7 Strategies to Integrate Hispanic Families with PTA

By Armen Alvarez

The positive impact of parental involvement is incalculable and has a reverberating effect that can be felt far beyond the schoolhouse. By helping a child succeed, we help a family accomplish a milestone; a family helps a community be prosperous, and a thriving community helps a nation be a world leader, which in turn can positively impact the global economy and political world stability. With such a global impact, school districts should place the utmost importance on recruiting and integrating different ethnic groups, particularly Hispanic families, which make up the fastest-growing group in the United States.

We generally assume the Hispanic population is a homogeneous group, but it is not.

Hispanics are a mixture of many races from 20 nationalities, and various levels of adaptation to American culture. Spanish is the official standard language and should not be confused with some existing dialects depending on the influences of indigenous roots, and respective geographic regions. There are also Latinos who do not speak Spanish,  because they may be descendants of the second or third generation migrants. Many of the families who migrate never have access to formal education in their home countries, and they are not familiar with the education processes. But the general consensus is they want the best for their children, they want to achieve economic well-being and they want to preserve their cultural roots.

According to a survey conducted in 2015 by the association’s Diversity Committee, only 7.27% of PTA leadership was identified as Hispanic.

This percentage is below the equivalent on census data reports. According to demographic data from July 1, 2015, the U.S. Census Bureau reported the Hispanic population is about 56.6 million, which represents 17.6% of the current U.S. population. That figure represents Hispanics as the first minority ethnic group, cataloging the United States as the world’s second-largest Latino country. Furthermore, projections for the 2060 population estimate that Hispanics will constitute 31% of the national population. In fact, such demographic changes should encourage PTAs across the country to extend ongoing efforts to reach more Hispanic families. Based on the PTA organizational structure, the best way to integrate Hispanic audiences is to implement a strategic plan.

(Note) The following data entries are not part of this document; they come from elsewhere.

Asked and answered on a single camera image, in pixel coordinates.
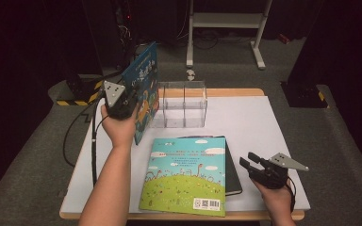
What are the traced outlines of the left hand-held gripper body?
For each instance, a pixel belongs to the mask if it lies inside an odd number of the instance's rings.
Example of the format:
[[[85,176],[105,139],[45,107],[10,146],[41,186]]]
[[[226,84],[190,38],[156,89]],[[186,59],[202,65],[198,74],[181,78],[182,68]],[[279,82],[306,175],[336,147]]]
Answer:
[[[130,118],[137,104],[137,92],[134,89],[127,91],[125,86],[109,81],[104,82],[103,89],[107,114],[119,121]]]

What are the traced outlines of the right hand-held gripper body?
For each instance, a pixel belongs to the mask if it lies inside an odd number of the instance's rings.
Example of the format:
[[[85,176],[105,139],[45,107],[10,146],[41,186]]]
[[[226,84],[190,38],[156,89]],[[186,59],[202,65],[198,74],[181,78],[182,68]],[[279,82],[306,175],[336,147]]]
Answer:
[[[257,172],[248,172],[249,177],[269,189],[279,189],[285,186],[289,169],[309,171],[308,166],[283,153],[277,153],[269,159],[264,159],[260,165],[263,169],[258,169]]]

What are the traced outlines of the black hardcover book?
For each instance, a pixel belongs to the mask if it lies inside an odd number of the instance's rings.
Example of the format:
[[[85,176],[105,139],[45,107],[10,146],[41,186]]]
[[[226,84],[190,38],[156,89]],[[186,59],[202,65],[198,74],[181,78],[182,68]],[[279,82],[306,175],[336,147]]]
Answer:
[[[228,144],[225,144],[225,195],[237,195],[242,192],[242,186],[239,180],[232,154]]]

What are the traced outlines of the blue hardcover picture book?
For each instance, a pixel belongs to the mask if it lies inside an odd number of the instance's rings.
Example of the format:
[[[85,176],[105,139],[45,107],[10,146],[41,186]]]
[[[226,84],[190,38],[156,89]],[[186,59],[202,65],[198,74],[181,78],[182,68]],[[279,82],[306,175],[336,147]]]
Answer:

The following is a seven-step plan to promote intercultural inclusion through state levels, councils, districts, regions and units:

  1. Develop partnerships with community-based organizations dedicated to Hispanic Usually, organizations that have a greater impact are those that share the same target audiences, namely educating parents and families. These organizations understand the value of the PTA and support the same goals. Some of the benefits of working with these allies are to share meeting spaces, provide in-kind services such as Spanish translations and create opportunities to deepen relationships.
  2. Create an atmosphere that allows multicultural inclusion. Create a habit to send communication in both Spanish and English languages. Dynamics that allow the exchange of ideas and opportunities will allow communities to understand the value of PTA. Use a parent or bilingual school staff member to serve as a translator. Make use of the translation equipment. Schedule interleaved meetings, where you switch language spoken as English/Spanish and, Spanish/ English. This practice has proven to be effective.
  3. Cultivate relationships in each of the school districts, especially the Office of Multiculturalism, English as a Second Language, Dual Language, and/or Title I. Having a presence in each segment of the school district is a must. A direct relationship with the school district office, which directs bilingual resources, will help maximize opportunities for PTA to participate in Title I and bilingual parent conferences. PTA presence is strongly recommended.
  4. Organize a statewide unit. By organizing a statewide unit there are more opportunities to recruit parents and families at their schools or communities that are not current PTA members. This will allow campaigning by newspapers, radio and television ads in Spanish. It will also enable you to attract organizations and companies seeking to invest in the Hispanic market.
  5. Assign regional leaders. Assigning regional leaders—preferably bilingual—will help serve the Hispanic community and recruit leaders and make alliances with the offices of the Department of Education to direct resources for parents who do not speak fluent English. It will also allow leaders to act as a liaison between the Hispanic community and PTA.
  6. Promote Hispanic male leadership. In the Hispanic community, the men strive to be involved in their child’s education. Coordinate efforts to empower male engagement at all levels of PTA leadership. Male engagement is a tool that has demonstrated positive results in areas of security, discipline and bullying.
  7. Host multicultural events. Hosting events that promote intercultural engagement will allow access to different audiences that usually do not have the opportunity to explore what PTA is all Take advantage of such opportunities as Hispanic Heritage Month, Martin Luther King Day (MLK), Cinco de Mayo, and the International Children’s Day, among other community-oriented events.

Armen Alvarez is the multicultural membership development manager for National PTA.